Many things are designed the way they are in order to have the same semantics and guarantees as a regular Git remote without running any special code on the server side.
git-remote-blossom is a Git remote helper.
To support all Git operations, we need to support one capability for pushing
and one capability for fetching. For our use case, the best way to do this is
to implement the push
and fetch
capabilities. Alternatives are better
suited for interacting with foreign version control systems.
We store repository data on Nostr in a similar way to how Git stores data on disk. In particular, we store references and loose objects, which make up all information that needs to be stored on the server.
References are stored in Nostr events, objects are stored on blossom.
References are stored in refs
(relative to the repository root). The format
of references is identical to how Git stores references in the .git
directory. For example, the master
ref would be stored in
refs/heads/master
, and the file would contain the SHA1 hash corresponding
to the commit that the master branch points to.
Symbolic references are stored in the repository root. The format of the
symbolic refs is identical to how Git stores symbolic refs in the .git
directory. For example, HEAD
would be stored in HEAD
, and if it is
pointing to refs/heads/master
, the file would contain ref:
refs/heads/master
.
Git commit and tree objects hold references to other git objects like parent commits and blobs. The references are in sha1 format in the git objects, but that is not enough to be able to actually fetch the objects from a blossom server. We need it's blossom sha256 hash for that.
For this reason, any git object with sha1 references in it also contains the sha256 hash where the object was stored at. The sha256 hashes are simply added at the end of the git object before storing them on the blossom server.
When we fetch, we can use this info to recursively reach all objects. Then we trim the sha256 hashes from the end of the objects before storing them on disk. By doing this transformation we get back the original, valid objects.
So the objects on a blossom server are invalid objects in terms of git, but they hold the sha256 links to other objects for the git-remote-blossom.
Objects are stored in objects
(relative to the repository root). The path
and file name of objects is identical to how Git stores loose objects in the
.git
directory. For example, an object with the hash
5f1594aa9545fab32ae35276cb03002f29ce9b79
would be stored in
objects/5f/1594aa9545fab32ae35276cb03002f29ce9b79
.
The files may not actually be identical on disk due to differences in DEFLATE compression, but in fact, if the files are copied as-is into a local Git repository, Git will recognize the files as valid.
git-remote-blossom stores all objects as loose objects - it does not pack objects. This means that we do not perform delta compression. In addition, we do not perform garbage collection of dangling objects. DVMs can do that later.
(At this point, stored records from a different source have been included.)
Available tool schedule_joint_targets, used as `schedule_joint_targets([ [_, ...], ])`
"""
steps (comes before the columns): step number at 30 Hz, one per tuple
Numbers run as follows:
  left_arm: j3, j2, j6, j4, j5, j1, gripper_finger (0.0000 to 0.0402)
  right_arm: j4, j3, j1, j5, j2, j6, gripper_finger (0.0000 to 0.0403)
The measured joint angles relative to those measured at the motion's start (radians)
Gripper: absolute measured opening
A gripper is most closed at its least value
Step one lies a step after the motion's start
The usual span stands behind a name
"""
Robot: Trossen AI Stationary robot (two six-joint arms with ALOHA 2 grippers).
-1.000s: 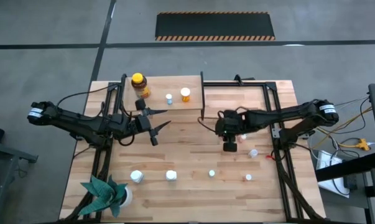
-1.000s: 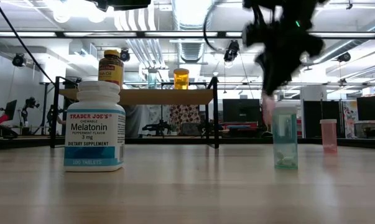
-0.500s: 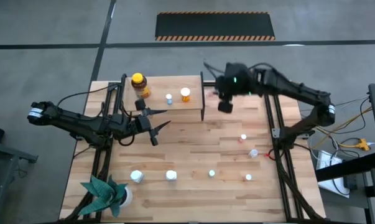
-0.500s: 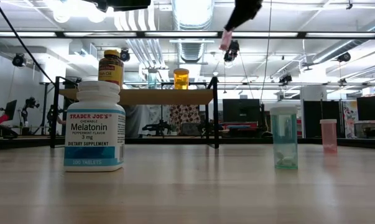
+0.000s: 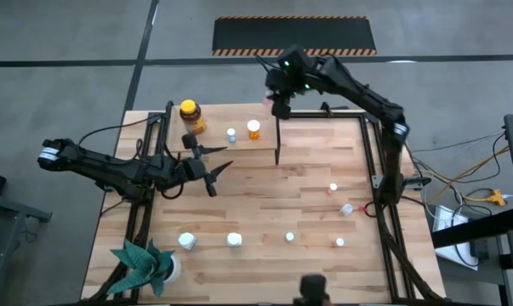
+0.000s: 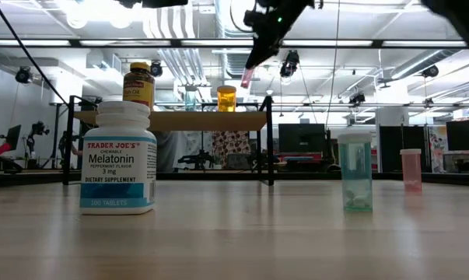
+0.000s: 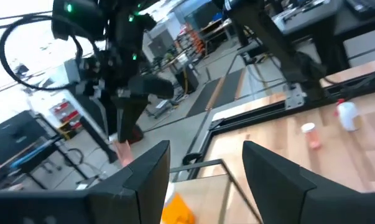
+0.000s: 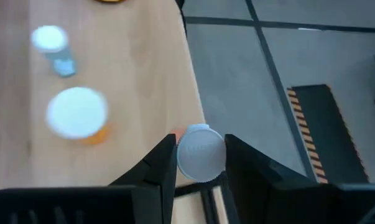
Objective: Pick and place medicine bottles onto shelf by color
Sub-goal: Put the top left pink pill bottle on the shelf
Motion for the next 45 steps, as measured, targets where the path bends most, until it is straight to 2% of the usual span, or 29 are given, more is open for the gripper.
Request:
schedule_joint_targets([
  [3,0.000,0.000,0.012,0.000,-0.036,0.000,0.0185,-0.051,0.102,-0.036,-0.081,0.092,-0.004,0.0106],
  [5,0.000,0.000,0.013,0.000,-0.038,0.000,0.0185,-0.092,0.161,-0.052,-0.092,0.150,-0.006,0.0107],
  [13,0.000,0.000,0.019,0.000,-0.039,0.000,0.0185,-0.149,0.143,-0.075,-0.100,0.200,-0.040,0.0108],
  [32,-0.012,0.001,0.019,0.002,-0.039,0.000,0.0185,-0.147,0.140,-0.067,-0.098,0.235,-0.015,0.0110],
  [36,-0.012,0.000,0.019,0.002,-0.039,0.000,0.0185,-0.144,0.140,-0.067,-0.098,0.237,-0.013,0.0130],
  [45,-0.012,0.000,0.019,0.002,-0.039,0.000,0.0185,-0.141,0.138,-0.067,-0.092,0.230,-0.012,0.0208],
])
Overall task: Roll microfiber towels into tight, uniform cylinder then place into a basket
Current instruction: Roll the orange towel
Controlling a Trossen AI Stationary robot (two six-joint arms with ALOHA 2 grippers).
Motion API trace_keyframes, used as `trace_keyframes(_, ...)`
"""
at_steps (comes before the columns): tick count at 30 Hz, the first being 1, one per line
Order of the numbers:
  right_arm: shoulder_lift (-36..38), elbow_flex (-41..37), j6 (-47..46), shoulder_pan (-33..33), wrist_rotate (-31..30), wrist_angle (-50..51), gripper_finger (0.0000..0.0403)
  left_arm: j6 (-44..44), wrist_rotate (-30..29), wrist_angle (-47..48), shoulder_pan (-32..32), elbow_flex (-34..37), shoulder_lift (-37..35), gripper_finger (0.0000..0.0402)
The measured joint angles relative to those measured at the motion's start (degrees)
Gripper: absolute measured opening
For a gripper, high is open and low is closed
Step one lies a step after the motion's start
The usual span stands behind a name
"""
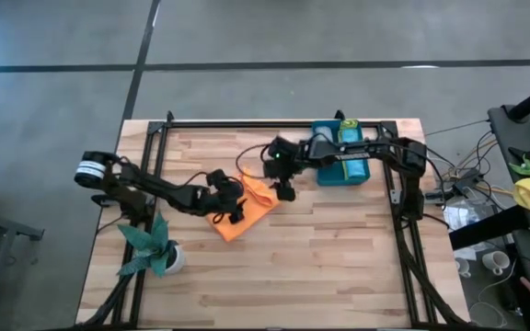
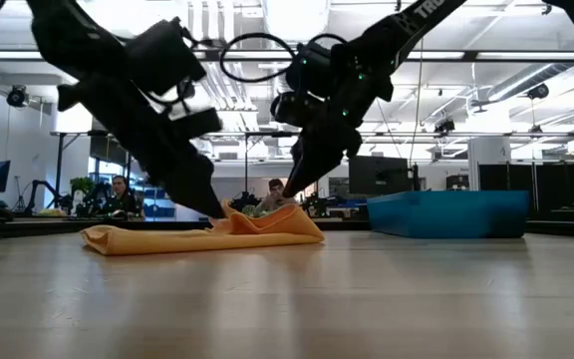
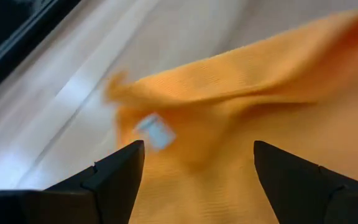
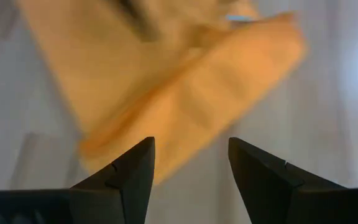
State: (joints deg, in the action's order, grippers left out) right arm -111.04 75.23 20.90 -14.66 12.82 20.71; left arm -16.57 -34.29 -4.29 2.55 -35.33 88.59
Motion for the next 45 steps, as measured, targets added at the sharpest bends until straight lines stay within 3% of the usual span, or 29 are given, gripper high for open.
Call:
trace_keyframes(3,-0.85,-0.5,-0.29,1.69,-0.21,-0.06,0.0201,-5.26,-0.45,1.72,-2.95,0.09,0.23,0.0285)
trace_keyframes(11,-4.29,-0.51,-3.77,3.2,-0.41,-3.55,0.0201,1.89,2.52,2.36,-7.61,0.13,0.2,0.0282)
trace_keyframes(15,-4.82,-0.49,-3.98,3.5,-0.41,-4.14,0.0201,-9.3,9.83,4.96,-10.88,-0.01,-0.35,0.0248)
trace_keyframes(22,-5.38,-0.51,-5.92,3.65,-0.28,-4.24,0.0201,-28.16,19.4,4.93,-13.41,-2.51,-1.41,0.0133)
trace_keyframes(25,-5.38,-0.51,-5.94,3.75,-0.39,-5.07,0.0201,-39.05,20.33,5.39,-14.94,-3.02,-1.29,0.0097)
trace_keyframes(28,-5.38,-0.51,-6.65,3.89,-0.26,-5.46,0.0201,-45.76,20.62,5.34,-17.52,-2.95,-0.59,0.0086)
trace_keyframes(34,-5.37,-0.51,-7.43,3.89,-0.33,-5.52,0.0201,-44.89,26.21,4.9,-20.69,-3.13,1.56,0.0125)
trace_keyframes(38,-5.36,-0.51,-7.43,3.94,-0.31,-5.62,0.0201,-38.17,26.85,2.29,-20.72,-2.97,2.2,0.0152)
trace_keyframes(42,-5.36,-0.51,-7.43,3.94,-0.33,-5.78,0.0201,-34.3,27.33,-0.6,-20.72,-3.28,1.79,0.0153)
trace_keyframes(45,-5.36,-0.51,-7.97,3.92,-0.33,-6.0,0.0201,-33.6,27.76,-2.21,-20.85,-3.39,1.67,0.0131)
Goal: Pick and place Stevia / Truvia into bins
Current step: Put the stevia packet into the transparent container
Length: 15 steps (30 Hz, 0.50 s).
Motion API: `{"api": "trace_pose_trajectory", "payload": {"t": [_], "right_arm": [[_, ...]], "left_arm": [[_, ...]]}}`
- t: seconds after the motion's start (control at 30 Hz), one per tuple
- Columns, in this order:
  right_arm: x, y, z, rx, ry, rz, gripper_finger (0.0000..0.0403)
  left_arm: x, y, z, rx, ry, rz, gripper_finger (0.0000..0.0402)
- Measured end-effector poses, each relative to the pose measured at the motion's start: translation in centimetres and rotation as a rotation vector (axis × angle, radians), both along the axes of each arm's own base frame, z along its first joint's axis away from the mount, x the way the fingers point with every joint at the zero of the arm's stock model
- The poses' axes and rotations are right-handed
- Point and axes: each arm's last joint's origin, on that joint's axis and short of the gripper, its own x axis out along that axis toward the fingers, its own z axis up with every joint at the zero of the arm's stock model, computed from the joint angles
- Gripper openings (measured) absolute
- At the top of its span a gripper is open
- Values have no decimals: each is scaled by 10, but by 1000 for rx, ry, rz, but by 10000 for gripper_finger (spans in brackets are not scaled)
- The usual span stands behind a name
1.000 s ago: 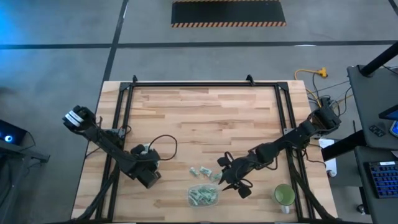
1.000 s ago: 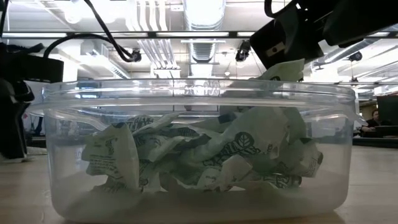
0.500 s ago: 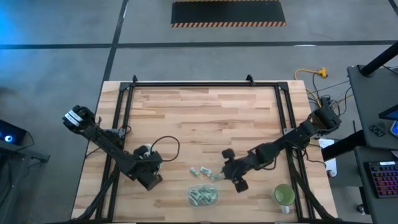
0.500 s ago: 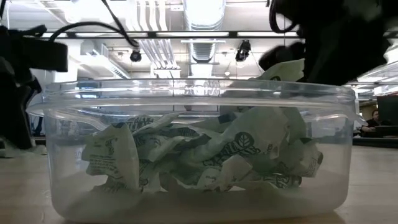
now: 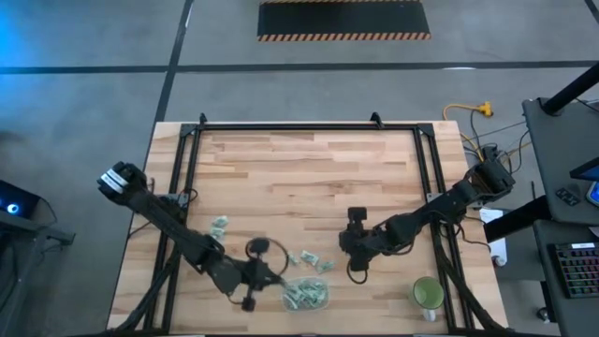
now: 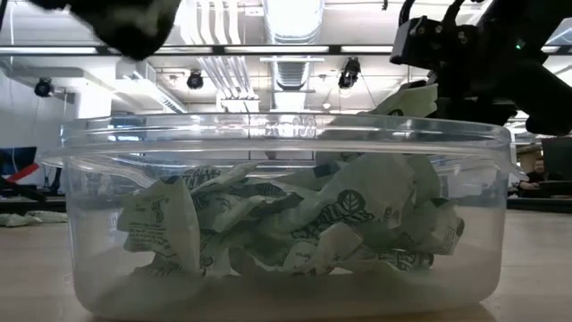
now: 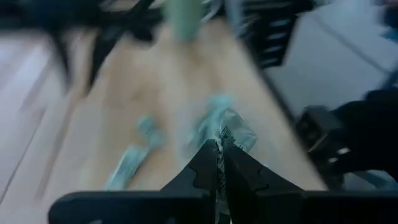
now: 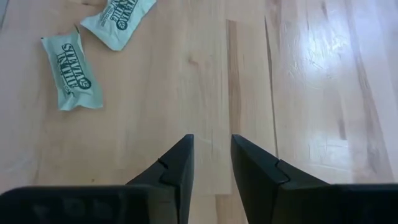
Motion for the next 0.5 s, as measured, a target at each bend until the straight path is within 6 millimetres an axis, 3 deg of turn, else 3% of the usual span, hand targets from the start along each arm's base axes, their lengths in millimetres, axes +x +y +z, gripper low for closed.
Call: {"api": "trace_pose_trajectory", "payload": {"t": [0.23,0.5], "right_arm": [[0,1,0,9,-3,4,98],[0,1,0,11,-2,6,98]], "left_arm": [[18,-5,-19,62,-13,-87,0],[34,-6,-31,4,43,-151,0]]}}
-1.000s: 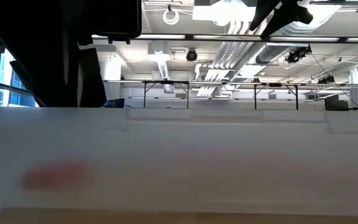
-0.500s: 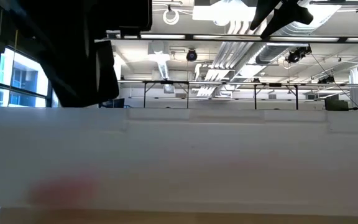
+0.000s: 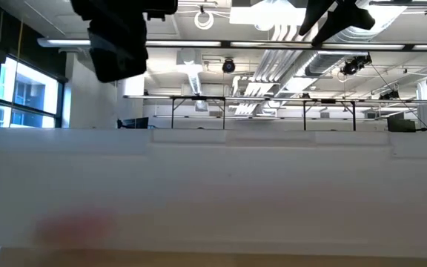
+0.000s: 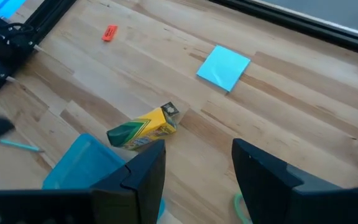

To push a ref, we need to ensure that the server has all objects reachable from the ref, and we need to update the ref in a safe way such that concurrent operations don't cause problems.
We can use the git rev-list --objects <ref>
command to get all the objects
reachable from ref
. We could just upload all of these, but that would be a
lot of unnecessary work, equivalent to uploading the entire repository for
every push.
Instead, we can figure out exactly what objects the server is missing, and then
we can upload only those objects. We can get a list of refs present on the
server, and then we can compute which objects the server is missing by using
git rev-list --objects <ref> ^<exclude>
, where exclude
is a ref present
on the server. We can do this with multiple exclusions too.
Once we have the list of objects that the server is missing, we can upload them all. Because objects are content-addressed, we don't need to worry about conflicts.
Pushing the ref itself is slightly more complicated. Once all the objects are present, we need to update the remote ref atomically. First, we check if we're performing a fast-forward, and then we perform a write operation. If there are any concurrent changes, the older event will be overwritten.
If we're doing a force push, the process is simpler - we can just overwrite the ref with the new value.
If we're deleting a branch, we make sure that we're not deleting the default branch before deleting the ref.
The symbolic ref HEAD
is set upon repository creation.
We fetch refs by recursively downloading all of the objects reachable from the object pointed to by the ref, terminating branches of the recursion when we reach objects that we already have locally, provided that we have the full history from that point on.